For the application developer, smart contracts implemented with PDO ensure that contract state is completely hidden from all participants, including contract validators, and allows contracts to be stored off-chain. Policies and data are bound up together in the PDO smart contract; polices travel with the data no matter how the smart contract object is shared or with whom. The PDO smart contact provides an enforceable agreement for multi-party data sharing and analytics.

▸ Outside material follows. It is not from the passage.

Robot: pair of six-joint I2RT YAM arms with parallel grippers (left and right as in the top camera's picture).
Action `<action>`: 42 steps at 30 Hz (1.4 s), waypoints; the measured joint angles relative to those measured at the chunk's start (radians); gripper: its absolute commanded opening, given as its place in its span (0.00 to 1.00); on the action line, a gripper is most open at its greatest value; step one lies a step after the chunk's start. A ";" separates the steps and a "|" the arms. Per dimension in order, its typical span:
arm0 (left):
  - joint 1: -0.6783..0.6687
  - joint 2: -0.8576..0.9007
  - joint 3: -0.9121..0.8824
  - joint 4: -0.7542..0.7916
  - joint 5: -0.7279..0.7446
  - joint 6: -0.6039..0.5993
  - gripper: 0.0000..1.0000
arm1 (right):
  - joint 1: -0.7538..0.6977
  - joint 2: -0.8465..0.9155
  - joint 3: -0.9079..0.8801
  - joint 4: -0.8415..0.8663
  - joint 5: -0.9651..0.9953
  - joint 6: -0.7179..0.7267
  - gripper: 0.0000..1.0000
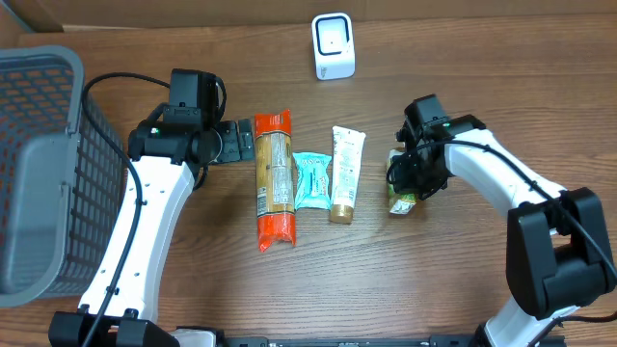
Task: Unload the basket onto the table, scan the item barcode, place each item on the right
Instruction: 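Retract the left arm and grasp the snack bag with the right gripper, then lift the snack bag with the right gripper and rotate it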
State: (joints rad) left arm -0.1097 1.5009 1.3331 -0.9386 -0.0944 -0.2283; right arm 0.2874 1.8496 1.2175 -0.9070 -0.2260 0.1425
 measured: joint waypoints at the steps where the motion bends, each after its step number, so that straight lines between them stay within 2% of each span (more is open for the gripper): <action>1: 0.000 0.000 0.000 0.000 0.000 0.000 1.00 | -0.015 0.007 0.003 0.000 -0.072 -0.037 0.04; 2: 0.000 0.000 0.000 0.000 0.000 0.000 1.00 | -0.022 0.009 0.004 0.000 -0.101 -0.054 0.04; 3: 0.000 0.000 0.000 0.000 0.000 0.000 1.00 | -0.053 0.016 0.004 0.007 -0.215 -0.114 0.04; 5: 0.000 0.000 0.000 0.000 0.000 0.000 1.00 | -0.087 0.019 0.003 0.025 -0.290 -0.156 0.11; 6: 0.000 0.000 0.000 -0.001 0.000 0.000 0.99 | -0.105 0.019 0.000 0.042 -0.312 -0.167 0.22; 8: 0.000 0.000 0.000 -0.001 0.000 0.000 1.00 | -0.137 0.019 -0.013 0.077 -0.347 -0.188 0.59; 10: 0.000 0.000 0.000 -0.001 0.000 0.000 1.00 | -0.164 0.020 -0.029 0.093 -0.364 -0.196 0.67; 14: 0.000 0.000 0.000 0.000 0.000 0.000 1.00 | -0.197 0.030 -0.048 0.099 -0.331 -0.201 0.67; 19: 0.000 0.000 0.000 -0.001 0.000 0.000 1.00 | -0.196 0.032 -0.049 0.099 -0.191 -0.175 0.67; 26: 0.000 0.000 0.000 0.000 0.000 0.000 1.00 | -0.196 0.033 0.018 0.014 -0.006 -0.127 0.67; 34: 0.000 0.000 0.000 -0.001 0.000 0.000 1.00 | -0.193 0.034 0.206 -0.113 0.023 -0.116 0.65; 39: 0.000 0.000 0.000 -0.001 0.000 0.000 1.00 | -0.122 0.034 0.220 -0.148 0.007 -0.097 0.66; 42: 0.000 0.000 0.000 -0.001 0.000 0.000 0.99 | -0.063 0.035 0.217 -0.122 0.053 -0.057 0.70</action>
State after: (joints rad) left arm -0.1097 1.5009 1.3331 -0.9394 -0.0948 -0.2283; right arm 0.2241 1.8843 1.4345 -1.0286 -0.1734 0.0853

For service providers, PDO provides scalable performance; separation of contract execution from ordering allows the performance of contract execution to scale with available hardware. Because PDO contract execution occurs off the blockchain, redundancy is limited to the applications requirements rather than the entire blockchain, providing fewer potential targets for compromise.

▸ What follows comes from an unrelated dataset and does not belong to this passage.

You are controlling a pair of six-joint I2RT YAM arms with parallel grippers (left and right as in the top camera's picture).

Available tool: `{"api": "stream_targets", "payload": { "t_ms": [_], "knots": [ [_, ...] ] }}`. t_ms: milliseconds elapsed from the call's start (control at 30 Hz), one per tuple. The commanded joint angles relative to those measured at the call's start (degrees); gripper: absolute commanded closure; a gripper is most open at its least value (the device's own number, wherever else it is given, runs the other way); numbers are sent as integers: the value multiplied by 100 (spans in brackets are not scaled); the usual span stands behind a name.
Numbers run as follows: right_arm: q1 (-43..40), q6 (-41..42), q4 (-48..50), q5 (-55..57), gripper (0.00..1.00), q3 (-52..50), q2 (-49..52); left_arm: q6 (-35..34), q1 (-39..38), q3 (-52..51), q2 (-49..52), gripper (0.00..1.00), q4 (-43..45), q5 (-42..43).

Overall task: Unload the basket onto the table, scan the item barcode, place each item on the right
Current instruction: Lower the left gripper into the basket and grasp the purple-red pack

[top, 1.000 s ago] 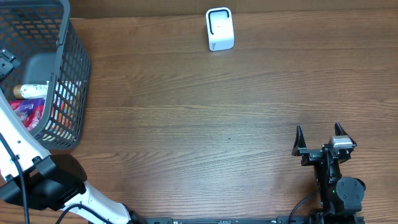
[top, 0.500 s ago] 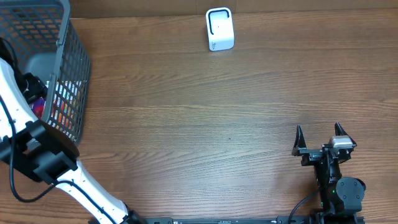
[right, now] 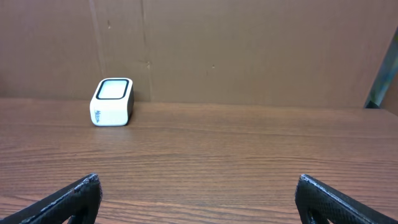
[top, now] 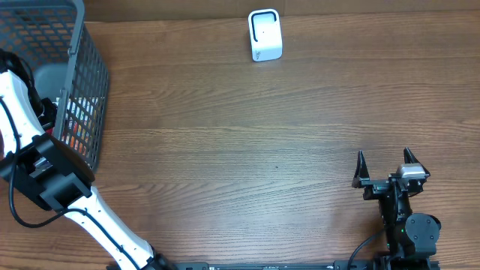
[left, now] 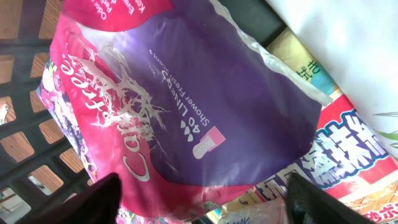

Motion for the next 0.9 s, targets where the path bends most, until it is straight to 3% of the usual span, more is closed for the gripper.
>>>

Instructions for installing/building Hyperledger Private Data Objects can be found in the build documentation.
The usage document describes what you can do with a functional PDO installation.
For more information about how Private Data Objects work, see the specification document.

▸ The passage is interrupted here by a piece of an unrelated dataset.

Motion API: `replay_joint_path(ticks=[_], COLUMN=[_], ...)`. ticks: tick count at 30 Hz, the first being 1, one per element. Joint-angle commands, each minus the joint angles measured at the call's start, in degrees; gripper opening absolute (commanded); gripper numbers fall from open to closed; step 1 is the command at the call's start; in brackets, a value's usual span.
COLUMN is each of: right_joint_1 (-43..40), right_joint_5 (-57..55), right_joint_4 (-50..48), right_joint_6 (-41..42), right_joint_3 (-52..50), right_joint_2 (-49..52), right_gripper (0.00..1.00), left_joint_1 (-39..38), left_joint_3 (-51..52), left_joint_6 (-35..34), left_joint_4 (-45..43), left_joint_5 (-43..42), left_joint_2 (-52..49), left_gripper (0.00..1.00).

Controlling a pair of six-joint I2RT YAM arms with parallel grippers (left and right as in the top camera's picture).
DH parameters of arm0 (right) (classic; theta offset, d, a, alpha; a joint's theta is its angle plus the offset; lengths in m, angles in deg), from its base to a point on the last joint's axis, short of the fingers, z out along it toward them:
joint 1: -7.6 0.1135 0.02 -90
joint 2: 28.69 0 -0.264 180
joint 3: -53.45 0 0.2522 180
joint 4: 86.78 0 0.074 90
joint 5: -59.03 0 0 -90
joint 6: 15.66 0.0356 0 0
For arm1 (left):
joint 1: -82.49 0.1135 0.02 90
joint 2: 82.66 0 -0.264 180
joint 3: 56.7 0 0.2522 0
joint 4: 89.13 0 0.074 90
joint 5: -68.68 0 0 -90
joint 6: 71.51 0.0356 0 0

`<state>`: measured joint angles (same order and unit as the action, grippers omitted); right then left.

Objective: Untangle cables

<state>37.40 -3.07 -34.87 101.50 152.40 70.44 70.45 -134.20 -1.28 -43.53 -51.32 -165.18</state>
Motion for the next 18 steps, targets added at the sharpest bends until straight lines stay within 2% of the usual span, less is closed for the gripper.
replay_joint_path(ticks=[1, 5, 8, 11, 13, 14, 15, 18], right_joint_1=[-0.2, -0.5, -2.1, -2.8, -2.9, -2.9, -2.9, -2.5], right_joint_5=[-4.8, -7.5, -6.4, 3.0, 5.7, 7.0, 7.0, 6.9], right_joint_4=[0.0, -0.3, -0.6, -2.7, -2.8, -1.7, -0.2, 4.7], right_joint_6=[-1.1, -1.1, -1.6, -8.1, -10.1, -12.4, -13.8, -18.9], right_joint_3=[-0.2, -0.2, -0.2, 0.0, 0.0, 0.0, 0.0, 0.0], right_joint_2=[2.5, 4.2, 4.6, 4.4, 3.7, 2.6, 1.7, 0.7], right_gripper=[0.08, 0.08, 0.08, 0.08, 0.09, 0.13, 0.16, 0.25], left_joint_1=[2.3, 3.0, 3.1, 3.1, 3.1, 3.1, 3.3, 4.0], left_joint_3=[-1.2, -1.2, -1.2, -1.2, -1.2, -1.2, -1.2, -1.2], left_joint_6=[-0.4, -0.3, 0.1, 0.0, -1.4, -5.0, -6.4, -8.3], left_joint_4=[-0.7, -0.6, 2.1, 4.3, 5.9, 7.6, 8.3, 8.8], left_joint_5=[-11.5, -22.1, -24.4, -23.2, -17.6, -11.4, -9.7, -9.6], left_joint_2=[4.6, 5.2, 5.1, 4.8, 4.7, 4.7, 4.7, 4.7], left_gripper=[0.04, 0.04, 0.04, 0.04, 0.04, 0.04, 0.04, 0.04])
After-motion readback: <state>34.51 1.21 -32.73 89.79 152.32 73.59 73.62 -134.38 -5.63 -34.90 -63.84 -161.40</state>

A paper with a more formal overview of Private Data Objects is available HERE.
A presentation about Private Data Objects is available HERE.
Hyperledger Private Data Objects operates as a Hyperledger Labs project. This code is provided solely to demonstrate basic PDO mechanisms and to facilitate collaboration to refine PDO architecture and define minimum viable product requirements. The code provided in this repository is prototype code and not intended for production use.
- Andrea Miele (andmiele1 - andrea.miele@intel.com)
- Abdulkareem Adesokan (aaadesok - abdulkareem.adesokan@intel.com)
- Bruno Vavala (bvavala - bruno.vavala@intel.com)
- Byron Marohn (byron-marohn - byron.marohn@intel.com)
- Eugene Yarmosh (EugeneYYY - yevgeniy.y.yarmosh@intel.com)
- Holly Harmon (harmonh - holly.harmon@intel.com)
- Marcela Melara (masomel - marcela.melara@intel.com)
- Mic Bowman (cmickeyb - cmickeyb@gmail.com)
- Michael Steiner (g2flyer - michael.steiner@intel.com)
- Prakash Narayana Moorthy (prakashngit - prakash.narayana.moorthy@intel.com)
- Tom Barnes (TomBarnes - thomas.j.barnes@intel.com)
Dan Middleton (dan.middleton@intel.com)
Hyperledger Private Data Objects software is released under the Apache License Version 2.0 software license. See the license file for more details.
Hyperledger Private Data Objects documentation is licensed under the Creative Commons Attribution 4.0 International License. You may obtain a copy of the license at: http://creativecommons.org/licenses/by/4.0/.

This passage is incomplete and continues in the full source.